What to work on:
When you reach the line with "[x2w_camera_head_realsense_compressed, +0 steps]" in the data below, begin printing lines exactly, and stop once the line with "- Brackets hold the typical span" has been printed.
--- START ---
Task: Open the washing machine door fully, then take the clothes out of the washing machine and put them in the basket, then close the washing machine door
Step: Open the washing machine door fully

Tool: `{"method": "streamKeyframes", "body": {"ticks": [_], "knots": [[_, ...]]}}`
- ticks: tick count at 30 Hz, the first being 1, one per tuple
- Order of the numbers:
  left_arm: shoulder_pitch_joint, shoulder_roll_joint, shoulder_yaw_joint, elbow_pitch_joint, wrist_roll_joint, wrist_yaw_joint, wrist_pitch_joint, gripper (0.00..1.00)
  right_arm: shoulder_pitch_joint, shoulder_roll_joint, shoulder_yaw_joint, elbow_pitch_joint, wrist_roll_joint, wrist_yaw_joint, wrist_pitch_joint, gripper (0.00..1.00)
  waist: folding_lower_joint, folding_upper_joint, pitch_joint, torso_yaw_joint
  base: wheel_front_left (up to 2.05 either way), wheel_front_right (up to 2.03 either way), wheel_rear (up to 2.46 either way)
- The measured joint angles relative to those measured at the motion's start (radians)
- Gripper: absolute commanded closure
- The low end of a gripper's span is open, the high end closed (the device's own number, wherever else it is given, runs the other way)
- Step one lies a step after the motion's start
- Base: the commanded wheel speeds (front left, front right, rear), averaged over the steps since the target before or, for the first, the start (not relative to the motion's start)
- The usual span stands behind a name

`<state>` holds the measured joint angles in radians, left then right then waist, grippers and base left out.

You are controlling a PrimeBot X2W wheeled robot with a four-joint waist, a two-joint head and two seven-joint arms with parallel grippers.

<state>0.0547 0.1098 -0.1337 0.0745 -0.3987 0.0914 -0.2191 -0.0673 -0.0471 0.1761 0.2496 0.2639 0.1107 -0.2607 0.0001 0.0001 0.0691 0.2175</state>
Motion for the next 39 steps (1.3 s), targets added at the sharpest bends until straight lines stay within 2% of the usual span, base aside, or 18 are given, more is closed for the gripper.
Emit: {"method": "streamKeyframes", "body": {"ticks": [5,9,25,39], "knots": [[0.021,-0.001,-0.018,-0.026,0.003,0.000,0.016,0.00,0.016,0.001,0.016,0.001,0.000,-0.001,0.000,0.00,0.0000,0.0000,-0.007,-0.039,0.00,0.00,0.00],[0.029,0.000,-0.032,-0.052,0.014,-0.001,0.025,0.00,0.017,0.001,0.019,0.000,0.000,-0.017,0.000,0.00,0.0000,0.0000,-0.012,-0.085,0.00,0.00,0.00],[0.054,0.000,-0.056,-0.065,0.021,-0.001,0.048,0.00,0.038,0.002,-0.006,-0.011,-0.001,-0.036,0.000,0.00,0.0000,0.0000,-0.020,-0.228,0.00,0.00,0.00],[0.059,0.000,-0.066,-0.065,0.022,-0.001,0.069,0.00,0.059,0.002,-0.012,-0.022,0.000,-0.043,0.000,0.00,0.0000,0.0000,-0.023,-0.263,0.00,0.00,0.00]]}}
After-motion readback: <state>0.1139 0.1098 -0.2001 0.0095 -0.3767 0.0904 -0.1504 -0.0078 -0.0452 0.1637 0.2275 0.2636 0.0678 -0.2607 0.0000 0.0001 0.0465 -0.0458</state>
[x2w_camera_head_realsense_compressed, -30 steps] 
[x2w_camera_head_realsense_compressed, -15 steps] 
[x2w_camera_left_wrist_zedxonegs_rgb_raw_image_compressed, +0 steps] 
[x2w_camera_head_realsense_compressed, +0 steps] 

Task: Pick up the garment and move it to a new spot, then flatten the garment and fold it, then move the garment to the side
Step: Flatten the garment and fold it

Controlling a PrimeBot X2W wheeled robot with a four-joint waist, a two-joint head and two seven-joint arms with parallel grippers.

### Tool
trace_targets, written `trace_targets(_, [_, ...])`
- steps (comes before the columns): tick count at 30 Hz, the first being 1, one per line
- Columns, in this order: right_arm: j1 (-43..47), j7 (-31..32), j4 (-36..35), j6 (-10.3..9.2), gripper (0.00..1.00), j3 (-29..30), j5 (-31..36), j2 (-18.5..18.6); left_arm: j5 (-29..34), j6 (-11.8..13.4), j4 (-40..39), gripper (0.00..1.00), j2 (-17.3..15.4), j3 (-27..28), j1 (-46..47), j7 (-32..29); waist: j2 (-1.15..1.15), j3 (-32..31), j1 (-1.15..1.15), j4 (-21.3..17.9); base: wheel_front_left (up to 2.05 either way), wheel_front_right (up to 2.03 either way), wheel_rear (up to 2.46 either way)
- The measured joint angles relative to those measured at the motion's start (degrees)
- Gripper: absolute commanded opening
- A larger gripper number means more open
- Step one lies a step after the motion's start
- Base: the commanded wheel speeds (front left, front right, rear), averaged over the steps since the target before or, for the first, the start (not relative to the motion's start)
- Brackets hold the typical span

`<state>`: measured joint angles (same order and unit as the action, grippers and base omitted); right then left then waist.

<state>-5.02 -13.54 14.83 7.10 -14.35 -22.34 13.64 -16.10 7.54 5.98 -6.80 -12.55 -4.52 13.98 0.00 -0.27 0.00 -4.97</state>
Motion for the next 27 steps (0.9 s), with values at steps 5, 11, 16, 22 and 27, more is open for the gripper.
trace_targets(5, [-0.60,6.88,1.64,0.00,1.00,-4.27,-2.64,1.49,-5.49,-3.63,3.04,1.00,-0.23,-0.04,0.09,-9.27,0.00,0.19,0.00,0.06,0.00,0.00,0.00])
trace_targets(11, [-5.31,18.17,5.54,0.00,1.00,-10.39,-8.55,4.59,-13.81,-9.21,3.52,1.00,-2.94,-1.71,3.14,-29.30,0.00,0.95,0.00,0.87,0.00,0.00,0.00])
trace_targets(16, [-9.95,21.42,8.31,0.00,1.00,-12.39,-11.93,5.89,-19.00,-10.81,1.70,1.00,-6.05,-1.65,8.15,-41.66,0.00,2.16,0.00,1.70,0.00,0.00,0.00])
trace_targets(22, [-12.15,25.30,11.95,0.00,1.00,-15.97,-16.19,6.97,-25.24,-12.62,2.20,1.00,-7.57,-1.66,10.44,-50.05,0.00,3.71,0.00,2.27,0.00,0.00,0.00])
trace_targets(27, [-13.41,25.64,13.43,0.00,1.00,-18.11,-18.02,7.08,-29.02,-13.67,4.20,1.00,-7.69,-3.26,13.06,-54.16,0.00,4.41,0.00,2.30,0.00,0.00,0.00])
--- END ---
Answer box:
[x2w_camera_head_realsense_compressed, +0 steps] 

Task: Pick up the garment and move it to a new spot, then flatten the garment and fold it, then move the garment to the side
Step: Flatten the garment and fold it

Controlling a PrimeBot X2W wheeled robot with a four-joint waist, a two-joint head and two seven-joint arms with parallel grippers.

### Tool
trace_targets, written `trace_targets(_, [_, ...])`
- steps (comes before the columns): tick count at 30 Hz, the first being 1, one per line
- Columns, in this order: right_arm: j1 (-43..47), j7 (-31..32), j4 (-36..35), j6 (-10.3..9.2), gripper (0.00..1.00), j3 (-29..30), j5 (-31..36), j2 (-18.5..18.6); left_arm: j5 (-29..34), j6 (-11.8..13.4), j4 (-40..39), gripper (0.00..1.00), j2 (-17.3..15.4), j3 (-27..28), j1 (-46..47), j7 (-32..29); waist: j2 (-1.15..1.15), j3 (-32..31), j1 (-1.15..1.15), j4 (-21.3..17.9); base: wheel_front_left (up to 2.05 either way), wheel_front_right (up to 2.03 either way), wheel_rear (up to 2.46 either way)
- The measured joint angles relative to those measured at the motion's start (degrees)
- Gripper: absolute commanded opening
- A larger gripper number means more open
- Step one lies a step after the motion's start
- Base: the commanded wheel speeds (front left, front right, rear), averaged over the steps since the target before or, for the first, the start (not relative to the motion's start)
- Brackets hold the typical span

Nothing else is left to add to this answer.